Motivation
The result of the execution is determined by the following factors:
- content of the processed file
- parsing format assigned to the file
- e.g. changing the used delimiter can affect how many columns the CSV file has
- available knowledge bases
- e.g. when some resource is missing in the base, the algorithm will not use it to annotate any of the table parts
- task configuration, which stands for:
- task description
- the input file
- provided feedback which the server uses as constraints for the next algorithm run
- set of of bases, that the user selected to run the processing against
- chosen primary base
- specified maximum number of rows that will be processed from the file
- whether to approach the input as statistical data (which ultimately results in the export of the RDF data cude)
It is impractical to transfer the whole knowledge bases, the more so because they are usually remotely accessible. The definition of proxies on the other hand are small and easy to transfer. Files are also easy to send from one machine to another, the remote file location can just be shared (apart from the parsing format, but it hardly ever changes so it does not hurt to set it up on another machine). What remains to solve is the task configuration export and import.

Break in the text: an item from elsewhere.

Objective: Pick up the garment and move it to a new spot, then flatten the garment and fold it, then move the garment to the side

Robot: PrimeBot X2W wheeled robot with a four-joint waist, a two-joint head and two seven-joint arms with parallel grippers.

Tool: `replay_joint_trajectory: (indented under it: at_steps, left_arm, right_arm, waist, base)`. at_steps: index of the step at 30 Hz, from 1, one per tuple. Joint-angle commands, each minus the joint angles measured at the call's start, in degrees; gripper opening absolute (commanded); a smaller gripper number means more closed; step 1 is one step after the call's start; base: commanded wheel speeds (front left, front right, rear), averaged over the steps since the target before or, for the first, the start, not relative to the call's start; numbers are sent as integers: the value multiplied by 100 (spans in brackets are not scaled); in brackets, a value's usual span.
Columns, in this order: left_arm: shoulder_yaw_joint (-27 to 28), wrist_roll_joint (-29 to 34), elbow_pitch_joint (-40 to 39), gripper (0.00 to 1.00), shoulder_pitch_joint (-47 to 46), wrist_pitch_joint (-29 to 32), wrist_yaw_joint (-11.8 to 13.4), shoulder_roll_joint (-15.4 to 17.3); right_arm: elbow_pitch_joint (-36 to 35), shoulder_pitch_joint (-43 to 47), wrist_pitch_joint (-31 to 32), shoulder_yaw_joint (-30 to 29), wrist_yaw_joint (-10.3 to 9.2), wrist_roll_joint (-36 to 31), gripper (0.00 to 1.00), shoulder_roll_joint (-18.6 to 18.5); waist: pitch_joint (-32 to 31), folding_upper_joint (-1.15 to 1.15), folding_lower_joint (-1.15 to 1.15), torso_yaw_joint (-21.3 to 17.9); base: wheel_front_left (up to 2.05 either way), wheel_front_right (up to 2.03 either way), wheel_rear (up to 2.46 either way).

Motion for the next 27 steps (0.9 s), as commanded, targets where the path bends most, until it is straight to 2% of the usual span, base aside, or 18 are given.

In the current state the task configuration includes also the definitions of the used base proxies. When a base proxy of the same name is already present, it is used as it is; if not the serialized definition is used to create the used base proxy first. The base proxies can also be exported and imported independently on the tasks.
Tasks do also have other properties: owning user, task ID, time of creation/modification. But these are ephemeral and not that useful to keep in a configuration transferable from machine to machine.
Format choice
One has almost too many choices when choosing how to encode the configurations. Serialized RDF is an appealing option, not only because of the project subject matter, but it also makes it easy to accompany the processing results with their provenance. What makes the conversion to RDF a challenge is a relatively large and diverse class hierarchy of the task configuration that must be turned into RDF statements. It would be possible to write a code doing that by manually constructing the RDF model, but an option to annotate the involved classes and employ some framework to construct the statements automatically (as is the case when mapping the domain classes to JSON through JAXB annotations for the REST API) appeared like a better choice.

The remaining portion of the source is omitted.